▶ **ACTIVITY**: Below are the lines to check; count those holding the string "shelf" and give only the number.

▶ **LISTED RECORDS**:
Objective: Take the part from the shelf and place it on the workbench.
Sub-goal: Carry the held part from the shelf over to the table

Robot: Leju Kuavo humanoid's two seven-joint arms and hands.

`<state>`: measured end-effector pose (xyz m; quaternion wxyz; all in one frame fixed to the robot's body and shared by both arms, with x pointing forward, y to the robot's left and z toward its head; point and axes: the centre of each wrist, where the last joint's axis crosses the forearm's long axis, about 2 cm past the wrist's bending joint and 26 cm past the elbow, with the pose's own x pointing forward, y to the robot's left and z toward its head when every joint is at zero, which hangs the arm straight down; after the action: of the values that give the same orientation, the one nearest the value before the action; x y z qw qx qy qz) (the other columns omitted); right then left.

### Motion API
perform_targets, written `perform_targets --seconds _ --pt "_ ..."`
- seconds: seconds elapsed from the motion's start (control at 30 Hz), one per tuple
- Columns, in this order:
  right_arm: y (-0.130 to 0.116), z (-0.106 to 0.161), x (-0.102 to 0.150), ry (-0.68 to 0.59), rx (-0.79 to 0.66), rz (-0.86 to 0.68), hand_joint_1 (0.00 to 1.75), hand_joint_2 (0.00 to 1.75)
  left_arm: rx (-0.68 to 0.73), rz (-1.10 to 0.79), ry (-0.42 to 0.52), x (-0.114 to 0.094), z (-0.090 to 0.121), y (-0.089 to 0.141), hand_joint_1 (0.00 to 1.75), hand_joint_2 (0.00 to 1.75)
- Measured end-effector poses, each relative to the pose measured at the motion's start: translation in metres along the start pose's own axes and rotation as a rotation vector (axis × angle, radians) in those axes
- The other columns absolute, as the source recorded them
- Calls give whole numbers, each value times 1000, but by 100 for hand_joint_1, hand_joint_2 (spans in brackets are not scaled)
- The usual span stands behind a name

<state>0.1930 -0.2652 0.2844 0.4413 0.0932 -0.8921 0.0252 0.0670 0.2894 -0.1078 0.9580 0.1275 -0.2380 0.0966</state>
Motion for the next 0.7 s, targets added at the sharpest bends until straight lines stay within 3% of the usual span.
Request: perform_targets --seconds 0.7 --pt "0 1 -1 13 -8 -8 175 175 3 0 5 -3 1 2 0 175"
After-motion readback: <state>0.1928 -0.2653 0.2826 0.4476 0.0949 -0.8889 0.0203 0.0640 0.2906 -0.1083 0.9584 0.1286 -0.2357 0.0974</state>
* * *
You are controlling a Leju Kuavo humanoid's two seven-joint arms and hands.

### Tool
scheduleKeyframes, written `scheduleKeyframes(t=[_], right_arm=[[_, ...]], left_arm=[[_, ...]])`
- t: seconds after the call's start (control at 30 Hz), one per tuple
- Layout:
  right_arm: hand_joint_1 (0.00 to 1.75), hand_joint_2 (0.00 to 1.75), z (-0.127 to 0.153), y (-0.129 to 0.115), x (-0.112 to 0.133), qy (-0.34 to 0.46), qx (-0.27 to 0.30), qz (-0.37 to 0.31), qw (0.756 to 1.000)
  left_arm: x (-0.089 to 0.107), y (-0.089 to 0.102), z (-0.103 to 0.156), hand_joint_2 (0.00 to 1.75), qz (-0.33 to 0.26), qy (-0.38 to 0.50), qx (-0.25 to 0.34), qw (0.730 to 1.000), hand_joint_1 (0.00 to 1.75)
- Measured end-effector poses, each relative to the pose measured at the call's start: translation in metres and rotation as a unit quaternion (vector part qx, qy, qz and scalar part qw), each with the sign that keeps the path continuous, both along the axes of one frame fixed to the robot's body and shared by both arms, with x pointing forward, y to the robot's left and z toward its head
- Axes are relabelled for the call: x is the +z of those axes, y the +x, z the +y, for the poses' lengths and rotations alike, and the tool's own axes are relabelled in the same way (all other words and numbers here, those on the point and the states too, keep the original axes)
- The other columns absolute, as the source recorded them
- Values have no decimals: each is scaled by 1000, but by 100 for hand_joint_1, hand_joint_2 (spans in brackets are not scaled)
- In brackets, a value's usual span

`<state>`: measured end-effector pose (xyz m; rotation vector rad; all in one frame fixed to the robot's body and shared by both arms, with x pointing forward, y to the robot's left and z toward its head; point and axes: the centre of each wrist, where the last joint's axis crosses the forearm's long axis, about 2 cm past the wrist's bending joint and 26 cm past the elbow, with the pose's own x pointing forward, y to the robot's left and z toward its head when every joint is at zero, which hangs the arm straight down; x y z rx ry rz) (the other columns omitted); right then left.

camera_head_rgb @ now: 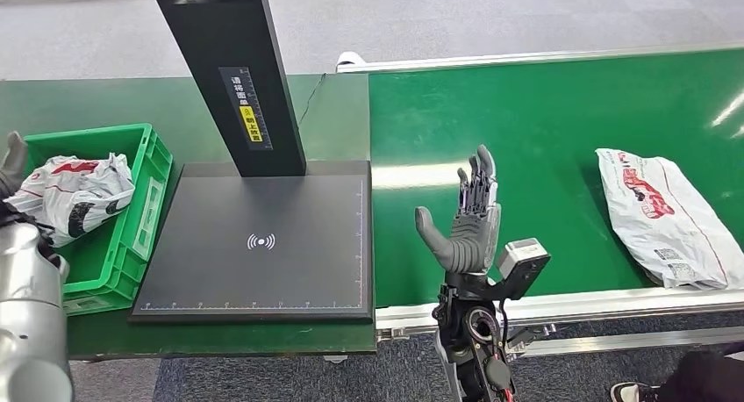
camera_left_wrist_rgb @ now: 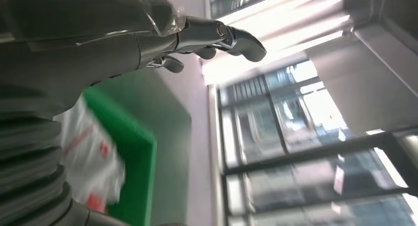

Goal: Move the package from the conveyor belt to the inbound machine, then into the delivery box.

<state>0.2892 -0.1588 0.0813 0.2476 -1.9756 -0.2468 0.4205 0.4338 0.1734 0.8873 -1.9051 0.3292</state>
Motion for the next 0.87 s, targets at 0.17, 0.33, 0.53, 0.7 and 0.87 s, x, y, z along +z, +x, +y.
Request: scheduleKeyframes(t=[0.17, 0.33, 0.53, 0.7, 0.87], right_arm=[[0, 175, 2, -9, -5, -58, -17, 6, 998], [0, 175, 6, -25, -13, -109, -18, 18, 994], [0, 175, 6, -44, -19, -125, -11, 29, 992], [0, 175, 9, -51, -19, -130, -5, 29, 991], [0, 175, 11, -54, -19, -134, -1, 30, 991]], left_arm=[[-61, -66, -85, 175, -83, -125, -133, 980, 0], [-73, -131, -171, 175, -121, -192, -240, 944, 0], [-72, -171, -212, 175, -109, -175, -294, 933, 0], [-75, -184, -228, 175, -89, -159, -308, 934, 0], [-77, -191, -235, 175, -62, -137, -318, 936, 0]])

▶ **TASK ANSWER**: 2